### [Exercise inputs]
((

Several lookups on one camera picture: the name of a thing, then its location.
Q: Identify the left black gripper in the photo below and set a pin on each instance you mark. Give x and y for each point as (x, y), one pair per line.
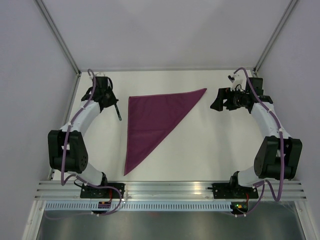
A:
(114, 100)

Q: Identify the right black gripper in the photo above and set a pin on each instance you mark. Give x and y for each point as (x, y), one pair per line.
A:
(224, 93)

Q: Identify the purple cloth napkin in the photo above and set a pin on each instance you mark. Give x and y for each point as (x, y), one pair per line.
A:
(151, 118)

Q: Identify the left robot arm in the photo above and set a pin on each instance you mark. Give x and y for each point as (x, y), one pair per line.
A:
(66, 146)

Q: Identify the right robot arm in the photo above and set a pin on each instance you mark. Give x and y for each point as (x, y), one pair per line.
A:
(279, 154)

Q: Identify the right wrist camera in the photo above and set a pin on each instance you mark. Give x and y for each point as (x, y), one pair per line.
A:
(236, 81)

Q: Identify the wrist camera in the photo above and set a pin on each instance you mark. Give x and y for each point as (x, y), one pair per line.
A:
(236, 81)
(101, 74)

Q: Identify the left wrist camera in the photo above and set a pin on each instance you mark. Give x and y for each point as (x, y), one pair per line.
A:
(101, 74)

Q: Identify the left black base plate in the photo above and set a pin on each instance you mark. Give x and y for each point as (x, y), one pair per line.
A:
(89, 192)

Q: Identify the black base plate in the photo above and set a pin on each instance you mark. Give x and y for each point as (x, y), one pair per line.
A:
(237, 192)
(89, 192)

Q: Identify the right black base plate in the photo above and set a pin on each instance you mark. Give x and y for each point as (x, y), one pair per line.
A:
(237, 192)

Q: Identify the aluminium front rail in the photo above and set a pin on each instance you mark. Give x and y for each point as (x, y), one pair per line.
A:
(180, 191)

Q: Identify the white slotted cable duct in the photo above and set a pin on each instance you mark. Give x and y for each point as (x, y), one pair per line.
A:
(222, 206)

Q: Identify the right aluminium frame post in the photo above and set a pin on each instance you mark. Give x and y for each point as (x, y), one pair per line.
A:
(275, 34)

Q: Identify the aluminium frame post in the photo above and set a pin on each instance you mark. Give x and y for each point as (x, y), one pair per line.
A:
(57, 35)
(275, 34)

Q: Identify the left aluminium frame post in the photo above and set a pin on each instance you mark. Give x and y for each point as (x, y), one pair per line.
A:
(57, 35)

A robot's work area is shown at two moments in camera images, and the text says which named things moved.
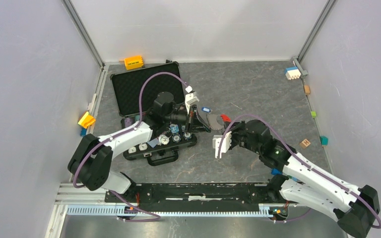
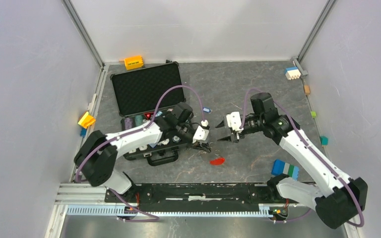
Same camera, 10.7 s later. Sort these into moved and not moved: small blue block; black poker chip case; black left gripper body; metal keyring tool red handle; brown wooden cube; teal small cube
Moved: metal keyring tool red handle; black left gripper body
Not moved: teal small cube; black poker chip case; brown wooden cube; small blue block
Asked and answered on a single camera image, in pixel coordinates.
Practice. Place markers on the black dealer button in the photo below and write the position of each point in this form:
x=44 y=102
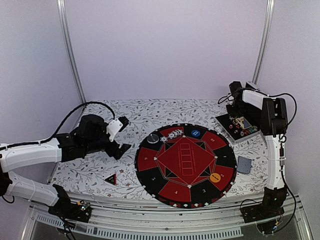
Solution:
x=152 y=138

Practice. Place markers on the blue small blind button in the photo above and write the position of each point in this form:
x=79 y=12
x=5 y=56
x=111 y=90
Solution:
x=195 y=133

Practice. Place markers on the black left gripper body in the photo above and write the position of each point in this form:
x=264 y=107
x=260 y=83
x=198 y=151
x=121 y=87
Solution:
x=95 y=145

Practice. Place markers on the round red black poker mat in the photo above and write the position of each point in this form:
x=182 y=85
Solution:
x=177 y=172

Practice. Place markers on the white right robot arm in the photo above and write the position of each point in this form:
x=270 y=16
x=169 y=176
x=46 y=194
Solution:
x=269 y=113

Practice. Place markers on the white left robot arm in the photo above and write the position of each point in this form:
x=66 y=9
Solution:
x=20 y=155

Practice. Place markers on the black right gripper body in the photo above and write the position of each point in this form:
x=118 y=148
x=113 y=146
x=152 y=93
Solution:
x=237 y=108

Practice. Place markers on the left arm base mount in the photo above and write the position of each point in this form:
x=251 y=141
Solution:
x=65 y=209

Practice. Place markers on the aluminium frame post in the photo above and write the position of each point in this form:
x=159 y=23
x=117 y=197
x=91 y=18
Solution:
x=61 y=7
x=268 y=18

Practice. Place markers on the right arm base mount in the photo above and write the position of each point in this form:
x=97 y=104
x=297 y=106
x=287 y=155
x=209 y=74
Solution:
x=270 y=217

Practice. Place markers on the floral patterned tablecloth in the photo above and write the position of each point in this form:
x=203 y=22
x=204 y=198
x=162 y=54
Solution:
x=85 y=177

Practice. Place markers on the aluminium poker chip case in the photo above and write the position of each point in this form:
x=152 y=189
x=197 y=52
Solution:
x=246 y=126

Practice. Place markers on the right aluminium frame post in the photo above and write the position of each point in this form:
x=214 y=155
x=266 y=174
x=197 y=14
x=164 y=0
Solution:
x=268 y=18

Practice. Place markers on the left aluminium frame post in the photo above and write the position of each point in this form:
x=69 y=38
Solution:
x=61 y=7

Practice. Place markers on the aluminium front rail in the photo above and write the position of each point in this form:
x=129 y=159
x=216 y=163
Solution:
x=141 y=219

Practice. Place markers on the orange big blind button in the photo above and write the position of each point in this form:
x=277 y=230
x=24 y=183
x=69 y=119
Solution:
x=215 y=177

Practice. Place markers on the triangular red black token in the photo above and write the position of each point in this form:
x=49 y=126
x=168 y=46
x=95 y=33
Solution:
x=112 y=179

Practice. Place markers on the blue playing card deck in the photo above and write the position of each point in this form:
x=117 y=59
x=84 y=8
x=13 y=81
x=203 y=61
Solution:
x=244 y=165

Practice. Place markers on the white blue chip row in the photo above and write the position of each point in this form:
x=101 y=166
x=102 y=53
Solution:
x=172 y=135

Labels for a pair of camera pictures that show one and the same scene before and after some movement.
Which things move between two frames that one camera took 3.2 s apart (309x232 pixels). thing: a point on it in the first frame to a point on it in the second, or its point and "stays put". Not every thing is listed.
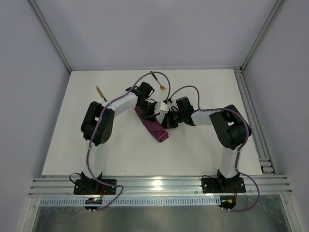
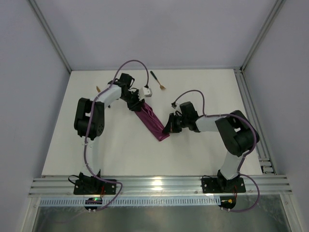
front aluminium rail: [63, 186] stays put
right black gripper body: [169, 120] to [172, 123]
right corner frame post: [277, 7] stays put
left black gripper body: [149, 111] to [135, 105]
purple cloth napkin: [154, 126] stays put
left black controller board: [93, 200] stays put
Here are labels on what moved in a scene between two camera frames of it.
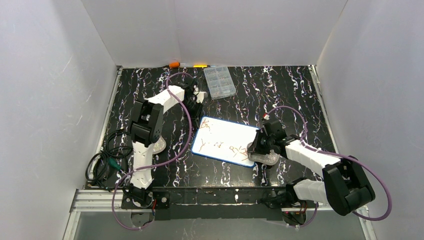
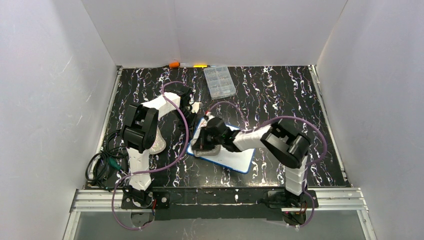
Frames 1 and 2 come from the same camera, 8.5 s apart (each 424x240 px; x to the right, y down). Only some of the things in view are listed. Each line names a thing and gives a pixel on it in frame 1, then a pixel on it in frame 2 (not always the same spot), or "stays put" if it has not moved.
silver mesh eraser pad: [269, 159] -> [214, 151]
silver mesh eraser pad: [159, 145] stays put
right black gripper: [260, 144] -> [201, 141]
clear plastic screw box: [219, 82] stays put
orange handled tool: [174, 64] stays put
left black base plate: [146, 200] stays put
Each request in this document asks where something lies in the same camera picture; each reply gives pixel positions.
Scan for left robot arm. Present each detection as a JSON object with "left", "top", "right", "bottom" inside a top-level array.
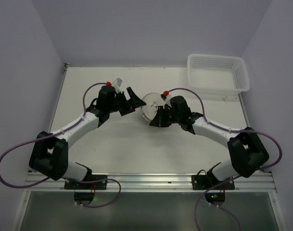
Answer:
[{"left": 29, "top": 85, "right": 146, "bottom": 181}]

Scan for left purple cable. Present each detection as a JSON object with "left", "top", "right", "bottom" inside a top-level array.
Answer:
[{"left": 0, "top": 81, "right": 122, "bottom": 208}]

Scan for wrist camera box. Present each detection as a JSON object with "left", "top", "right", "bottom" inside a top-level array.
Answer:
[
  {"left": 160, "top": 90, "right": 172, "bottom": 104},
  {"left": 111, "top": 78, "right": 123, "bottom": 93}
]

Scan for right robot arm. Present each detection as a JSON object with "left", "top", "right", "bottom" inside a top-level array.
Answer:
[{"left": 150, "top": 94, "right": 269, "bottom": 187}]

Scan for white plastic basket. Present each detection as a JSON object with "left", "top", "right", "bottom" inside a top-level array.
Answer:
[{"left": 187, "top": 54, "right": 250, "bottom": 96}]

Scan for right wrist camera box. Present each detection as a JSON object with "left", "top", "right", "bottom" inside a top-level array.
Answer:
[{"left": 160, "top": 90, "right": 172, "bottom": 104}]

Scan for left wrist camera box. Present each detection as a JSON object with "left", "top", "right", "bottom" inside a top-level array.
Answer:
[{"left": 111, "top": 78, "right": 123, "bottom": 93}]

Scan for aluminium rail frame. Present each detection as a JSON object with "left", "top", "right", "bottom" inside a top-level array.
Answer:
[{"left": 14, "top": 67, "right": 281, "bottom": 231}]

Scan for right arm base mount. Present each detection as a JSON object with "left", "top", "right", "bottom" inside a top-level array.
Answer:
[{"left": 191, "top": 169, "right": 235, "bottom": 207}]

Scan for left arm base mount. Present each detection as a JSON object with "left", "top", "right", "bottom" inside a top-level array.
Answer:
[{"left": 64, "top": 174, "right": 108, "bottom": 205}]

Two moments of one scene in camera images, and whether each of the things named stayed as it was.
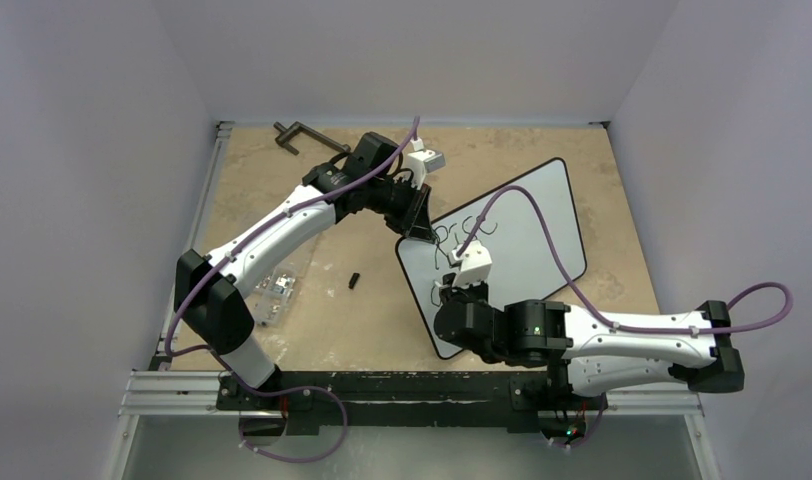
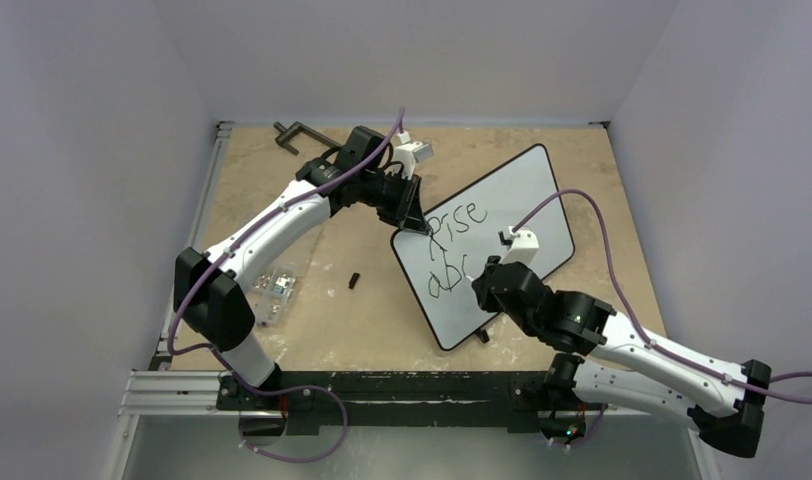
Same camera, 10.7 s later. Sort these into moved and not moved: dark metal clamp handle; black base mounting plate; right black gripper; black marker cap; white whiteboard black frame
Moved: white whiteboard black frame; right black gripper
Not moved: black marker cap; dark metal clamp handle; black base mounting plate
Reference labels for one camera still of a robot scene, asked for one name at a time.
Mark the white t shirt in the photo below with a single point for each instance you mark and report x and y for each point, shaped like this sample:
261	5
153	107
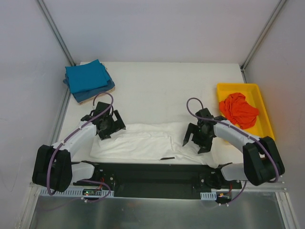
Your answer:
152	143

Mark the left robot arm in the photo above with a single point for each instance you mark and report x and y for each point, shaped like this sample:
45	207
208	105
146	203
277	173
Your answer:
53	167

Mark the teal folded t shirt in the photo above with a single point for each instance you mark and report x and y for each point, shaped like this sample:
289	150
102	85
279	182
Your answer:
87	77

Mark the white slotted cable duct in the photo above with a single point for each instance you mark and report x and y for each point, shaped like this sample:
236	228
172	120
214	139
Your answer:
84	192

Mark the left aluminium frame post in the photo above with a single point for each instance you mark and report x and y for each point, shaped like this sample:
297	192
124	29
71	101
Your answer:
49	19

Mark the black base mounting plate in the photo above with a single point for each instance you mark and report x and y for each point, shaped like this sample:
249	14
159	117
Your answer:
170	181

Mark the orange t shirt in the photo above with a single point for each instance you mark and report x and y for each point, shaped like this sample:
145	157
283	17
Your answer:
238	111

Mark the yellow plastic tray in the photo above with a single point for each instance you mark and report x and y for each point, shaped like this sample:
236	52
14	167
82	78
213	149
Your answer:
253	95

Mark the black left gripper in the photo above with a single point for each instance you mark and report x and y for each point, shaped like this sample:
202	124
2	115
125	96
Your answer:
112	129

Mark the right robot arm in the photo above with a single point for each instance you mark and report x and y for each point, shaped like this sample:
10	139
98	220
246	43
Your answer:
261	159

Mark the right aluminium frame post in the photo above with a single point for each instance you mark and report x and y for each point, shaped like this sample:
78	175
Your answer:
264	32

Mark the blue folded t shirt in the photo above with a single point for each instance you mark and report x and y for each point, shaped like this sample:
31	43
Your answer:
77	96

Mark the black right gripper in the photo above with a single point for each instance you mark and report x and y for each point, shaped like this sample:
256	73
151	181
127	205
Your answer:
198	140

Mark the aluminium frame post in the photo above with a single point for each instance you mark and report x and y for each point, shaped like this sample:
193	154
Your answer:
264	32
49	19

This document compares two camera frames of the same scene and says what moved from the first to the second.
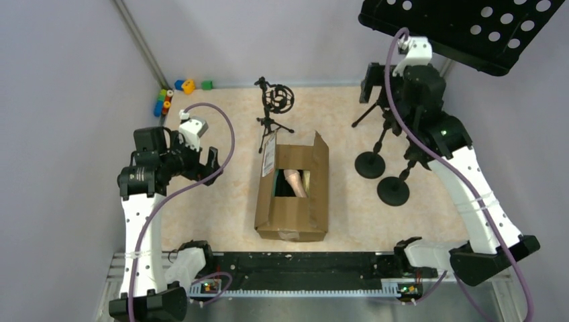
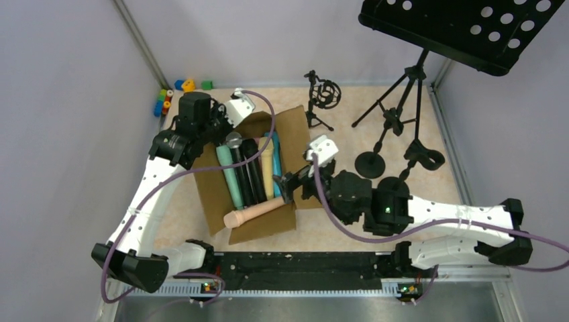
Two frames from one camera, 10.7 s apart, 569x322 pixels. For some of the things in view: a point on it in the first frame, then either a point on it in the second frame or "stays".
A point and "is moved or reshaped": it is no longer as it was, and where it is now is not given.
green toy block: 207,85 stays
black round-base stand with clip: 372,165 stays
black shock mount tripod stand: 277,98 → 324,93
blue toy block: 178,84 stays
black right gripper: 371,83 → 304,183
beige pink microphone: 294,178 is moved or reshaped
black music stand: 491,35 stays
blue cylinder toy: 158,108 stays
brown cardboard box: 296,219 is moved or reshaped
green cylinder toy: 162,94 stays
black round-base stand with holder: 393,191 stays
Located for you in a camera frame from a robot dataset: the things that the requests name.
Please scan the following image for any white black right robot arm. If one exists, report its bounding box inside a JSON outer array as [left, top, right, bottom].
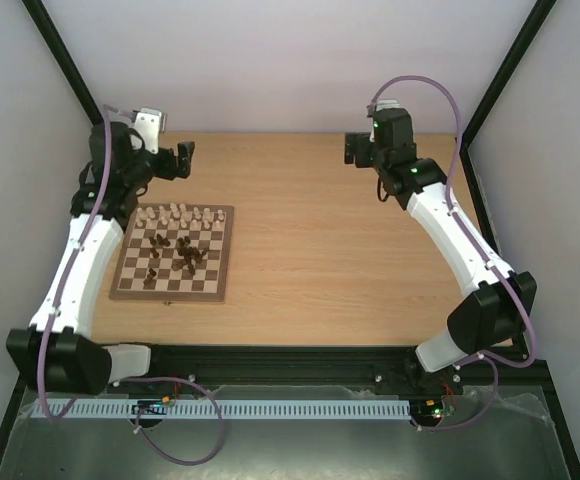
[[344, 100, 536, 392]]

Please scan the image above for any left controller board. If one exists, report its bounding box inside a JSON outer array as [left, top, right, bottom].
[[128, 396, 176, 416]]

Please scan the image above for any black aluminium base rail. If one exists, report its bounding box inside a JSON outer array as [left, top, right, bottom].
[[19, 343, 551, 396]]

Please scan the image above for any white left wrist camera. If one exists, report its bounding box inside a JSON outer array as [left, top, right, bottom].
[[134, 107, 167, 154]]

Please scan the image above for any white slotted cable duct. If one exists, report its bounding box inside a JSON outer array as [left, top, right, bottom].
[[64, 399, 411, 421]]

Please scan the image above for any wooden chess board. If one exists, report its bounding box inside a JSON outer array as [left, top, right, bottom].
[[109, 211, 234, 303]]

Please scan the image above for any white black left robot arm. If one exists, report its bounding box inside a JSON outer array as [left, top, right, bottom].
[[6, 109, 194, 395]]

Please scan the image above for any row of white chess pieces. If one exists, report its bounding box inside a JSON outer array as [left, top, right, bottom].
[[132, 203, 234, 231]]

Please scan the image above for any pile of dark chess pieces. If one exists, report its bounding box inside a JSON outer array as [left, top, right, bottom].
[[148, 234, 209, 277]]

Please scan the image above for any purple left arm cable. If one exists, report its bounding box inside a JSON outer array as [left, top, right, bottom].
[[36, 103, 144, 424]]

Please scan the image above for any right controller board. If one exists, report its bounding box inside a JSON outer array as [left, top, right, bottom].
[[411, 398, 457, 418]]

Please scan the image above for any controller board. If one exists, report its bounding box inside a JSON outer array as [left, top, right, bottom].
[[128, 396, 176, 416], [411, 398, 457, 418]]

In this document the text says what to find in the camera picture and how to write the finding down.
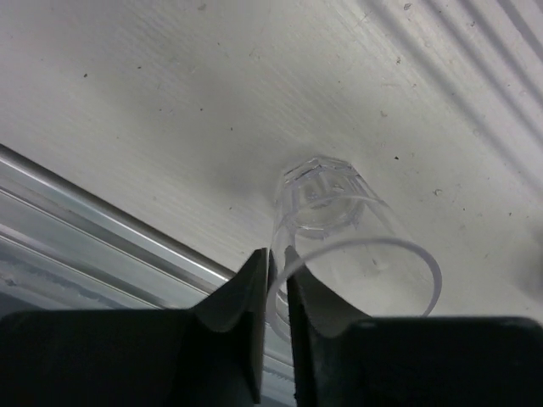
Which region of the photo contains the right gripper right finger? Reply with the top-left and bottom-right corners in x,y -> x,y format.
285,248 -> 542,406

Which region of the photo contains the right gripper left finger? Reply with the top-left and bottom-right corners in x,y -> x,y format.
1,249 -> 268,406

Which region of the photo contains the clear glass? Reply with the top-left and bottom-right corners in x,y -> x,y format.
266,156 -> 442,341

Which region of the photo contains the aluminium mounting rail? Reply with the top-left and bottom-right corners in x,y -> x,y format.
0,142 -> 294,382

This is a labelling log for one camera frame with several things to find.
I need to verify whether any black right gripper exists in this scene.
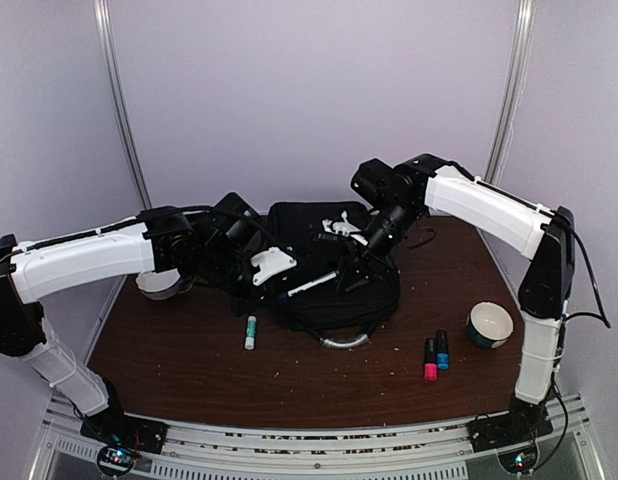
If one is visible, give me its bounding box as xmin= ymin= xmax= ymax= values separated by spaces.
xmin=334 ymin=200 xmax=423 ymax=297

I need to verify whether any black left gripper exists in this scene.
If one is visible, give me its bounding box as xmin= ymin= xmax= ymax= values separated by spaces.
xmin=196 ymin=243 xmax=279 ymax=318

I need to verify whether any black student backpack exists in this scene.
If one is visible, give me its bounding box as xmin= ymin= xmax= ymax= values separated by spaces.
xmin=231 ymin=200 xmax=403 ymax=351

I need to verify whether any small black pen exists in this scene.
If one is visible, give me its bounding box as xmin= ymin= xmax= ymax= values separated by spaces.
xmin=277 ymin=271 xmax=339 ymax=303

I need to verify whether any blue capped black highlighter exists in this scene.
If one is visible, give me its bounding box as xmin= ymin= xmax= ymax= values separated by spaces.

))

### [To do]
Set down again, word for word, the stretch of records from the line with "silver mesh eraser pad: [269, 159]" to the line with "left black base plate: [146, 200] stays put", both of those lines included.

### [Exercise output]
silver mesh eraser pad: [269, 159] -> [214, 151]
silver mesh eraser pad: [159, 145] stays put
right black gripper: [260, 144] -> [201, 141]
clear plastic screw box: [219, 82] stays put
orange handled tool: [174, 64] stays put
left black base plate: [146, 200] stays put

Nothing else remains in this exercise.